Parece que é importante falar de Kant nas dissertações. Eu fiz uma redação
citando aquele poeta Goethe. O senhor acha bom eu citar esse poeta?
Parte
2
Nada
disso é novo, mas revela que, de maneira geral, o retorno da filosofia e da
sociologia ao currículo escolar serviu para atiçar a ansiedade daqueles alunos
que sentem que nada tem a dizer. Filósofos e sociólogos parecem ser
porta-citações; um nome de peso é chancela para qualquer tolice ou sensaboria.
O que vale é arranjar uma boa epígrafe: sentenciosa, definitiva, generalizante,
solene. Uma joia do Conselheiro Acácio. Uma epígrafe très
chic mais alguns "índices" de órgãos internacionais (OMS, UNESCO,
Greenpeace): eis o fiat-lux da palavra escrita para esses jovens.
Queria
que eles deixassem Kant em paz e não usassem o santo nome de Goethe em vão.

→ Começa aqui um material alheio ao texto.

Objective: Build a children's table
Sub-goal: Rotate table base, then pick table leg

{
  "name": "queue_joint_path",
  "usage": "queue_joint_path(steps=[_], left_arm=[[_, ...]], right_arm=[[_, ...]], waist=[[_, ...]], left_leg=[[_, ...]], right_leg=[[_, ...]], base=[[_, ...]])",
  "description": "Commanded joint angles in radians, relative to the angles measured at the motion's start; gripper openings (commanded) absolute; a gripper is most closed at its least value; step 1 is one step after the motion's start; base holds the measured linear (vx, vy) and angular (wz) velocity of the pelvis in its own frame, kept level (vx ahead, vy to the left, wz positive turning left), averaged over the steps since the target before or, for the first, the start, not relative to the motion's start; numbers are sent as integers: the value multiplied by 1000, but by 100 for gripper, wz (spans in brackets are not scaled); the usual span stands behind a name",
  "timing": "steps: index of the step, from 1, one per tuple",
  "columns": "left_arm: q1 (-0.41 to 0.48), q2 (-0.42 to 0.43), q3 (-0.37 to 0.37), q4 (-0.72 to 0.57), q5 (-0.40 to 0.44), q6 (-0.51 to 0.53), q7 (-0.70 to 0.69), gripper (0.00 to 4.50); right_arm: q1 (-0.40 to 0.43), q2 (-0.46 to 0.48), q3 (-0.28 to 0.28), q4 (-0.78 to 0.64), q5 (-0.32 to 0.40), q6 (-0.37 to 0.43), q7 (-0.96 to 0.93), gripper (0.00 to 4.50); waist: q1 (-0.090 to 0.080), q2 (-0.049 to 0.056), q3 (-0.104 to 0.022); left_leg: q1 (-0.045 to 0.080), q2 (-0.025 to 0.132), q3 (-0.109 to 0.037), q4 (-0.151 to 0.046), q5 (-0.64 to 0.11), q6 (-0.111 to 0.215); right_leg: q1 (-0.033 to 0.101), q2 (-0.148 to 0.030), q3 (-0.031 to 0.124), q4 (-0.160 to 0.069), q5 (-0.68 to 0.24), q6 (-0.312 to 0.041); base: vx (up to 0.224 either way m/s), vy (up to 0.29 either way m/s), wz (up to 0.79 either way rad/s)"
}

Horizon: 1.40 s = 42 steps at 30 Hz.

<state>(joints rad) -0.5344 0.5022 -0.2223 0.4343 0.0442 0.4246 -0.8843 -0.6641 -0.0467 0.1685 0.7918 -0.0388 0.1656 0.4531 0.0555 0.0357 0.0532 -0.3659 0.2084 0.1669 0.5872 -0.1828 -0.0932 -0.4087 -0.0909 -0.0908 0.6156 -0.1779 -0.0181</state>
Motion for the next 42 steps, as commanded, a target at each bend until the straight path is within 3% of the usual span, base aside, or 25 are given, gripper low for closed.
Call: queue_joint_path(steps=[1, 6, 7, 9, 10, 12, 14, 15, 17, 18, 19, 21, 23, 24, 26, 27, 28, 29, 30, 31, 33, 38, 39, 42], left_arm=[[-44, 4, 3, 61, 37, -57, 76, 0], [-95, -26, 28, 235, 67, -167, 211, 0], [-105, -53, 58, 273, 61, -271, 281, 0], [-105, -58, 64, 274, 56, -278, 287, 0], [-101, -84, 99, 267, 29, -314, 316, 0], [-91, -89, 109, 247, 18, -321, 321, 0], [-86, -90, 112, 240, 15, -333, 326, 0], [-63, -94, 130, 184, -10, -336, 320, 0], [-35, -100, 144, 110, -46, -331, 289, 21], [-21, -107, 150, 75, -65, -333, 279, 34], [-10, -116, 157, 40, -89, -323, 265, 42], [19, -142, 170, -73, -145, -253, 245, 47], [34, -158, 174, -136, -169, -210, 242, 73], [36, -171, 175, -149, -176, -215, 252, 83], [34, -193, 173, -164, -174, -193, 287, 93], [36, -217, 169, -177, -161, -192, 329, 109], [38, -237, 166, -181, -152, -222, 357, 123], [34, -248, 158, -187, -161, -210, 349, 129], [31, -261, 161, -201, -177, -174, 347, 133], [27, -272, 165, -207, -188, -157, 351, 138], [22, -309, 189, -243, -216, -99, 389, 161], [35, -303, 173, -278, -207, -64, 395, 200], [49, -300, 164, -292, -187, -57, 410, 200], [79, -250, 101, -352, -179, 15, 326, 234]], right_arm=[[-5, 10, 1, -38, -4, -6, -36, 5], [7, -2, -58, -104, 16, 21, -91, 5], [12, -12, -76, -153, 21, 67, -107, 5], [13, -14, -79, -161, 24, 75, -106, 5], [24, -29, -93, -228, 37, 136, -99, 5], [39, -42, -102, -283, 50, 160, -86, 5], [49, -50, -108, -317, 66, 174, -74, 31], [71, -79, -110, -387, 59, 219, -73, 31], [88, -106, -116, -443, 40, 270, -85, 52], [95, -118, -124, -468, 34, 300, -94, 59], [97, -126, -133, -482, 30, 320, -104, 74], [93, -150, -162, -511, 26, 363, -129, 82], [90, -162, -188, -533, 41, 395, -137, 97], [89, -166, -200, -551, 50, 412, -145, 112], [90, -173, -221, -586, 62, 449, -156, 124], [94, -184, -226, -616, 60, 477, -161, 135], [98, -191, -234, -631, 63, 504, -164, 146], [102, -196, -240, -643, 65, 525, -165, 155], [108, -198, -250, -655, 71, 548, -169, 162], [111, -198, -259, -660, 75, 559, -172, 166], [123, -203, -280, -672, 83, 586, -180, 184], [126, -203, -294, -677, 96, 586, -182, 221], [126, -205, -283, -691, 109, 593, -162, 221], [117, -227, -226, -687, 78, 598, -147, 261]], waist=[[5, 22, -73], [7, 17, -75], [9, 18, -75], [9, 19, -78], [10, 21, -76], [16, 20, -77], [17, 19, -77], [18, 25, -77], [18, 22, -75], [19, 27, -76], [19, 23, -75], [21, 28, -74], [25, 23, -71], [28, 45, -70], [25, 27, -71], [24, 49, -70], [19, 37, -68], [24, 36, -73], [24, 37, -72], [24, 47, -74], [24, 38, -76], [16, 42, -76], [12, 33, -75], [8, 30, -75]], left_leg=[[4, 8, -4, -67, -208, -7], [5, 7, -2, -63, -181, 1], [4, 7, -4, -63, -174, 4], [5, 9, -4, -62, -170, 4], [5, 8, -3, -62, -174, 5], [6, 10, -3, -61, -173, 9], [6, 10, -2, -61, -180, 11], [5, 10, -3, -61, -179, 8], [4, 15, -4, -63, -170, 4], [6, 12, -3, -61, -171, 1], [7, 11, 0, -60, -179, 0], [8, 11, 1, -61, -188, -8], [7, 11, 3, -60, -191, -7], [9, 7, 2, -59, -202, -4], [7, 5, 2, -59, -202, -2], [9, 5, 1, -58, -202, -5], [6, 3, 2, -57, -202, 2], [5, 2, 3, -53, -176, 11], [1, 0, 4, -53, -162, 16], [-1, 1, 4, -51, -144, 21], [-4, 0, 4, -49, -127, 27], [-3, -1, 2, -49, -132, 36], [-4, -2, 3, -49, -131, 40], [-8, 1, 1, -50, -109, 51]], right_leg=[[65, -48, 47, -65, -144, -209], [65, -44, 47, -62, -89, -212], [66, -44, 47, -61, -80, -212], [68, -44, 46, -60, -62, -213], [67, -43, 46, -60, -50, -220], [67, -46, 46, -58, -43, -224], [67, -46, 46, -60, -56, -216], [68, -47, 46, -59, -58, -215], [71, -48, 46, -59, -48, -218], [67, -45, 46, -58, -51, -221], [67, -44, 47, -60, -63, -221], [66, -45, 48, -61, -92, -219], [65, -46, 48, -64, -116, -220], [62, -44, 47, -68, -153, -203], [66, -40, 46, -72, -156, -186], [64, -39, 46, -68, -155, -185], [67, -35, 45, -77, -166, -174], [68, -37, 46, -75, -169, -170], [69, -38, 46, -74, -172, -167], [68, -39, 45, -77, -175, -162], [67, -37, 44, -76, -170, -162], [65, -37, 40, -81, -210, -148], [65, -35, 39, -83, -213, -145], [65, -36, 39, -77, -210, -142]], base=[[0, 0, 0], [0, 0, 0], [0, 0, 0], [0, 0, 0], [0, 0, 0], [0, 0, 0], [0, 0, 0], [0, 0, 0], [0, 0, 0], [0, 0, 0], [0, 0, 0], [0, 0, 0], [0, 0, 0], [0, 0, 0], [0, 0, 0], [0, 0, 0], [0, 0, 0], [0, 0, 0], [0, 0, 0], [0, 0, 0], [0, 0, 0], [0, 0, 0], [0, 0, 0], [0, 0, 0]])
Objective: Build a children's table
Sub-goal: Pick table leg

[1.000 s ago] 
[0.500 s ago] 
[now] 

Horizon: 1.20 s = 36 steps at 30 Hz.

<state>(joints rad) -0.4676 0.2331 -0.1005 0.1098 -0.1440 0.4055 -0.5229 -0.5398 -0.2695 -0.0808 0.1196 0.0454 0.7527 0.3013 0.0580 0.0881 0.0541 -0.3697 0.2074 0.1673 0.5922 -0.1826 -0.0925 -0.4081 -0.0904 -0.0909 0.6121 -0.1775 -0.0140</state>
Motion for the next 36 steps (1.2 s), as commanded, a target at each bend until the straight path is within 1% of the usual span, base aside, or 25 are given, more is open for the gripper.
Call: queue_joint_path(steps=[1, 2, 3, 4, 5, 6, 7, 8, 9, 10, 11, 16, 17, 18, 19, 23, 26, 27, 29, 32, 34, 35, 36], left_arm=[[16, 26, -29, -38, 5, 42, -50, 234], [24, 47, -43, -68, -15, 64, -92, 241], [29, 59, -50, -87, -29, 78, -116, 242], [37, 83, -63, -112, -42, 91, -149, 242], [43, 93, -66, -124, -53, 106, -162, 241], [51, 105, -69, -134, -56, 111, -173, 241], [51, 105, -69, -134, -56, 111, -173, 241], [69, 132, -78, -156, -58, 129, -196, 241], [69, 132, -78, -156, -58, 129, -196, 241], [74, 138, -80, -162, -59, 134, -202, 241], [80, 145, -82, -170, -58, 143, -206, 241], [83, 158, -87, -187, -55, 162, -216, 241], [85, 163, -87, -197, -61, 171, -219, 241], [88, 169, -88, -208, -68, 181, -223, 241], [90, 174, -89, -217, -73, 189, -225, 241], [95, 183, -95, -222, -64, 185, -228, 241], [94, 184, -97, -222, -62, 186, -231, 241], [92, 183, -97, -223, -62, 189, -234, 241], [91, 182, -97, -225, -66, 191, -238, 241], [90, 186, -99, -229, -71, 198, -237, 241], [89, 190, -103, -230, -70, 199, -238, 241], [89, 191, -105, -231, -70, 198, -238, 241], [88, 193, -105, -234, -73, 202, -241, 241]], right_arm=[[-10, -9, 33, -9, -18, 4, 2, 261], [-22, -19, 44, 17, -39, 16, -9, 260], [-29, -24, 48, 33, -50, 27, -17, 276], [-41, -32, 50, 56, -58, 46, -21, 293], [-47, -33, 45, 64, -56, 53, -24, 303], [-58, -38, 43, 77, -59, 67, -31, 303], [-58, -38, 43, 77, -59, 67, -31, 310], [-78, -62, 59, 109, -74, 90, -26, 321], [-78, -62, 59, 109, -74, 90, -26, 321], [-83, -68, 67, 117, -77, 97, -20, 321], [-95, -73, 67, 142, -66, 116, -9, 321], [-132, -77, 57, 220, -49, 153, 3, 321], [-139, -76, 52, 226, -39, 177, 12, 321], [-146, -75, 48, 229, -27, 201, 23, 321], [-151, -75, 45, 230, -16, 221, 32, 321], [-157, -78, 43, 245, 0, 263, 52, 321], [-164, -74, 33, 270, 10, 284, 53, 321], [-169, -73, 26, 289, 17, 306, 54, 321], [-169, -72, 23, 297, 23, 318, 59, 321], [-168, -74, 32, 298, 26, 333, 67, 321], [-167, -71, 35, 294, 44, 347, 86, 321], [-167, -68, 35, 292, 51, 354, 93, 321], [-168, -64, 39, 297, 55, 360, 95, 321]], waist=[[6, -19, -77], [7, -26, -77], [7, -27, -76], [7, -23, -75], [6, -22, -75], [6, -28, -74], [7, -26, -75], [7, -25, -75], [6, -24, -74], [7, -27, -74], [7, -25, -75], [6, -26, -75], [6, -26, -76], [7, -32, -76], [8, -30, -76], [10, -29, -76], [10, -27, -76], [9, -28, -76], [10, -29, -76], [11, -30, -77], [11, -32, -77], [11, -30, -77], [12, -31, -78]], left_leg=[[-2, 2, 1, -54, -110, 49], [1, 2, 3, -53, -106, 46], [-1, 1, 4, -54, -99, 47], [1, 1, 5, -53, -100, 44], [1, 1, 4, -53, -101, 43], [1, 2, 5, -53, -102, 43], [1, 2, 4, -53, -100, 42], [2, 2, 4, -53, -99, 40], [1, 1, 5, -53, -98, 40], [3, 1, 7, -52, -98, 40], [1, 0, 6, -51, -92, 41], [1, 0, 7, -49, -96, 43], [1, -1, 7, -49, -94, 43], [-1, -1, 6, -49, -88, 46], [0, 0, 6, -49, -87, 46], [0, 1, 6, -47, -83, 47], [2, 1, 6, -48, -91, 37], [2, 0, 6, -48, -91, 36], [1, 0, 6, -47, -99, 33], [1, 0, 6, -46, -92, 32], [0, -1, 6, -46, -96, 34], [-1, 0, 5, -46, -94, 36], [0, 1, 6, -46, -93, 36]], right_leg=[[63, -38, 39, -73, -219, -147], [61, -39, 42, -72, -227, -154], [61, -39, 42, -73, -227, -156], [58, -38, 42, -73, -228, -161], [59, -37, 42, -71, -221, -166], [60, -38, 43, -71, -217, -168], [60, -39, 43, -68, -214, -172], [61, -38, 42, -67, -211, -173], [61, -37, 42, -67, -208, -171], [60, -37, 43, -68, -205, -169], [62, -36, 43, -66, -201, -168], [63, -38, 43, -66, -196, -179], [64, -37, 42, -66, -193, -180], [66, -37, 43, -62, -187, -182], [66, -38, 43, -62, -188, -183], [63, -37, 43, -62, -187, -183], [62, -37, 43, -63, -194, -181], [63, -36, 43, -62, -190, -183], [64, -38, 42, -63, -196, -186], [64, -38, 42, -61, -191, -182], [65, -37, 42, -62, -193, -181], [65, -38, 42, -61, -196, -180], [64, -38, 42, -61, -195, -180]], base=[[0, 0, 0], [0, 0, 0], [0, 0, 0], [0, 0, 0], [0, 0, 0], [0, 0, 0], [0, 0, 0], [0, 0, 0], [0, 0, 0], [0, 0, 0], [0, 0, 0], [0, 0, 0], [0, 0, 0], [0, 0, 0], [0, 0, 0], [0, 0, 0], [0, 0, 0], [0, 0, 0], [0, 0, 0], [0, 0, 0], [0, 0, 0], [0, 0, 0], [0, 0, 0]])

Quase tenho saudades rapazes broncos do bairro de periferia em que cresci. O
valentão que dava porrada nada sabia de Nietzsche; o pilantrinha não citava
Maquiavel; o derrotado não reivindicava Schopenhauer; o bunda-mole não fazia
firulas com as palavras "determinismo" e "fatalismo". Ninguém condenava
veementemente o "maniqueísmo" em nome do oposto disso; os garanhões comedores
não faziam proselitismo do "hedonismo". Ninguém fazia parte dos 75% que,
segundo o IBGE, vão se tornar 83% nos próximos quinze anos, se a taxa continuar
constante.
A
ignorância antiga não foi suprimida por um tsunami de instrução de alto nível, apenas foi camuflada por rituais de name dropping que se aprendem em livrinhos fáceis, em cafés filosóficos, em palestras de divulgadores profissionais. Mas é sobretudo a atividade bem-intencionada e correta dos professores de Humanidades que acaba por fornecer a munição com que se disparam as tolices das quais esses mesmos professores se queixam.